Rebiab. Ka’b (r.a): Resulün Hizmetine Adanan Bir Can

  • 22 Ocak 2014
  • 3.272 kez görüntülendi.
Rebiab. Ka’b (r.a): Resulün Hizmetine Adanan Bir Can
REKLAM ALANI

Eslem kabilesinden olan Rebîa b. Ka’b, yerlisi olmasa da Medine halkından sayılırdı. Ebu Firâs diye de çağrılırdı. Medine’de, İslam yayılmaya başladığı ilk sıralarda, İslam davetçilerini dinleyerek, genç yaşta Müslüman oldu. Allah Resulü sallallahu aleyhi vesellem, Medine’ye hicret edinceye kadar Muhacirlerden İslam’ı öğrenip onu en güzel şekilde yaşamaya çalıştı.

Allah Resulü sallallahu aleyhi vesellem, Medine’ye hicret edince Efendimizi yakından tanıyan Rebîa, bir an olsun onun yanından ayrılmazdı. Hazarda ve seferde, sürekli Allah Resulü’nün yanında olur, ona hizmet ederdi.

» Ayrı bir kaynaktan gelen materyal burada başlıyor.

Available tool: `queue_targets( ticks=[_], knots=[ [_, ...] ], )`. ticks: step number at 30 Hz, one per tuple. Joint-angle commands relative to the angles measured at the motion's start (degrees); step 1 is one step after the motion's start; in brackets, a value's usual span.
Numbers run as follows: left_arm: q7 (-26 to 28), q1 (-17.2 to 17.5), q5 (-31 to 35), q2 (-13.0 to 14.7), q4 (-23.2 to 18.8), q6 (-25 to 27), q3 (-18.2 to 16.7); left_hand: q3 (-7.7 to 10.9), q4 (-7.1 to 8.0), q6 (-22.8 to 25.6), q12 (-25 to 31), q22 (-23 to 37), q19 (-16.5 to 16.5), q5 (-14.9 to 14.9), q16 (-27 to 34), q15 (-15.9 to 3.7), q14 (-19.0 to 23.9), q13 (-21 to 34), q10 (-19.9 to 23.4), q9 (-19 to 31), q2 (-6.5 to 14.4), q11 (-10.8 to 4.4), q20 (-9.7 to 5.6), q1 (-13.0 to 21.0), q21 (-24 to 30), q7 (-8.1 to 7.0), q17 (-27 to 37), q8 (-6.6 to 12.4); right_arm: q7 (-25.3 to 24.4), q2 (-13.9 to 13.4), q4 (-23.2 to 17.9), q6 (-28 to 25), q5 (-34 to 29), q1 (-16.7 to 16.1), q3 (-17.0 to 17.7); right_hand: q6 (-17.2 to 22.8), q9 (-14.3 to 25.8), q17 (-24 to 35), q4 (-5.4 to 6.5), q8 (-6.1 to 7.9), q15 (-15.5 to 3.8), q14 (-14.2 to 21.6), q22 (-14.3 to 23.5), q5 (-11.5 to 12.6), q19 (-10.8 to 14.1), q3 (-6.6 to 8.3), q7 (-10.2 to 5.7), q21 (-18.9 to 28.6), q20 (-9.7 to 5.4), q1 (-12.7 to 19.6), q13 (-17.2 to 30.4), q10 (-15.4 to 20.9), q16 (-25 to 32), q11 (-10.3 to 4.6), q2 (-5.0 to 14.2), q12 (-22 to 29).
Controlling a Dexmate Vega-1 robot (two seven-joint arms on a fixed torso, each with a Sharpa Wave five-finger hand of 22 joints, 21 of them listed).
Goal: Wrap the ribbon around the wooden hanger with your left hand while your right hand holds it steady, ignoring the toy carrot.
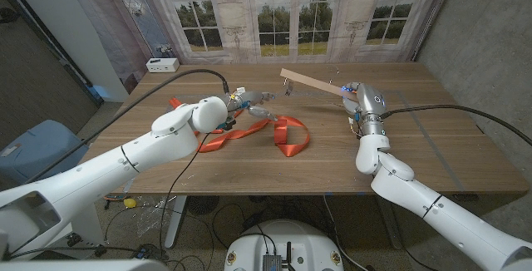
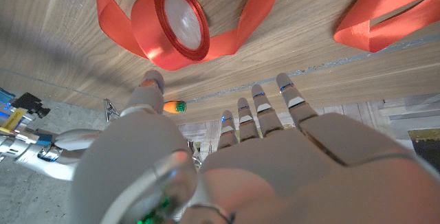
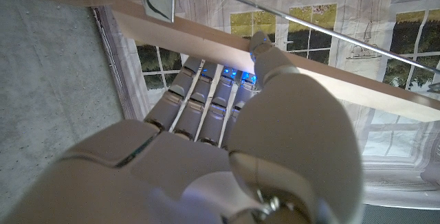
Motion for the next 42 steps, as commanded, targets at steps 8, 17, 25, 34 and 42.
queue_targets(
  ticks=[8, 17, 25, 34, 42],
  knots=[
    [-16.05, -7.17, 10.02, -3.0, 0.1, 5.47, 6.65, -1.18, 0.36, -0.64, -0.26, 0.16, 0.02, 1.1, -0.2, 2.1, 0.73, 0.32, -1.01, 0.26, -2.75, 0.2, 2.71, 1.73, -0.64, -0.51, 0.39, 0.18, -4.66, 1.1, -0.74, 5.4, 0.48, -2.58, 2.97, 7.97, 1.72, 0.12, 0.46, 0.94, -8.02, 0.88, 0.11, 0.3, 0.17, 0.48, 0.9, 0.62, 0.06, 0.93, 0.37, 4.43, -0.16, -0.43, 1.22, 0.6],
    [-23.12, -10.68, 12.55, -4.93, 2.21, 5.71, 9.32, -2.34, 0.74, -1.49, -0.49, 0.42, 1.5, 2.08, -0.53, 3.95, 0.03, 0.77, -2.88, 0.4, -3.95, 1.04, 2.92, 3.58, -0.47, -3.14, 0.54, 0.24, -5.05, 1.28, -0.79, 6.1, 0.35, -3.2, 3.7, 8.05, 1.69, 0.27, 0.46, 1.04, -8.07, 1.04, 0.11, 0.31, 0.13, 0.47, 0.9, 0.71, 0.11, 0.95, 0.31, 4.75, -0.27, -0.25, 1.21, 0.72],
    [-24.98, -11.96, 13.98, -6.72, 4.09, 3.25, 10.6, -3.01, 1.01, -1.37, -0.24, 0.63, 2.8, 2.69, -0.2, 3.47, 0.98, 1.07, -3.27, 0.49, -3.98, 1.16, 2.87, 5.07, -0.17, -6.49, 0.64, 0.46, -5.49, 1.4, -0.93, 6.41, 0.19, -3.81, 4.25, 8.08, 1.65, 0.31, 0.44, 1.1, -8.02, 1.35, 0.12, 0.32, 0.16, 0.51, 0.99, 0.82, 0.13, 0.97, 0.26, 4.79, -0.41, -0.33, 1.14, 0.73],
    [-25.1, -11.98, 14.64, -8.37, 5.38, 0.33, 10.71, -3.06, 1.51, -0.54, -0.2, 0.92, 5.54, 2.8, 0.7, 2.54, 3.69, 1.48, -5.02, 0.65, -1.42, 0.93, 2.18, 8.07, 0.69, -9.51, 0.98, 0.81, -5.42, 1.34, -1.39, 6.28, 0.25, -4.56, 4.78, 8.07, 1.62, 0.45, 0.46, 1.14, -8.04, 1.56, 0.13, 0.31, 0.14, 0.49, 1.08, 0.91, 0.12, 0.95, 0.16, 4.81, -0.49, -0.43, 1.13, 0.7],
    [-27.53, -12.7, 18.47, -10.07, 5.98, 0.79, 12.68, -3.25, 1.72, 0.6, 0.55, 1.97, 12.4, 0.29, 2.36, 1.63, 8.97, 1.74, -5.05, 0.74, 1.59, 1.3, 0.93, 10.95, 4.18, -9.48, 1.57, 1.08, -5.54, 1.17, -1.73, 6.4, 0.3, -5.3, 5.22, 8.11, 1.59, 0.6, 0.46, 1.21, -8.06, 1.94, 0.13, 0.3, 0.07, 0.48, 1.16, 0.99, 0.18, 0.95, 0.09, 4.92, -0.51, -0.45, 1.12, 0.74]
  ],
)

Bu durumunu kendisi şöyle anlatır: “Her zaman Allah Resulü sallallahu aleyhi veselleme hizmet eder, gün boyu sürekli onunla olur, bütün ihtiyaçlarını karşılamaya çalışırdım. Allah Resulü sallallahu aleyhi vesellem yatsı namazını kıldıktan sonra genelde evine girerdi. Ben o evine girdikten sonra da oradan ayrılmaz, kapısının önünde oturur, kendi kendime, ‘Belki Allah Resulünün bir şeye ihtiyacı olur, derdim. Bir yere gitmez, kapının önünde öylece beklerdim. Onun abdest suyunu hazırlar, abdest almak istediğinde hemen yanına koşar, abdest için su dökerdim. Bir ihtiyacı olduğunda, onu yerine getirmek için koşuştururdum.” (Ebu Davud)

REKLAM ALANI

Gece Allah Resulü namaza kalkar. Abdest alıp namaz kılmaya başlar, onun ‘semiallâhu limen hamideh’ dediğini duyar, bir süre sonra ‘el-hamdu lillâhi Rabbil âlemin’ dediğini dinlerdim. Allah Resulü’nün kapısından ancak uykum iyice bastırınca ya da beklemekten gücüm tükenince ayrılırdım.” (Ebu Nuaym)

Ashab-ı Suffa’dandı

Kendini Allah Resulünün hizmetine adayan Rebîa b. Ka’b, fakir bir gençti. Kendisine ait bir evi yoktu. Suffe Ashabı ile kalır, orada hem ilim öğrenir hem de Allah Resulünü takip eder, bir ihtiyacı olduğunda hemen yerine getirirdi.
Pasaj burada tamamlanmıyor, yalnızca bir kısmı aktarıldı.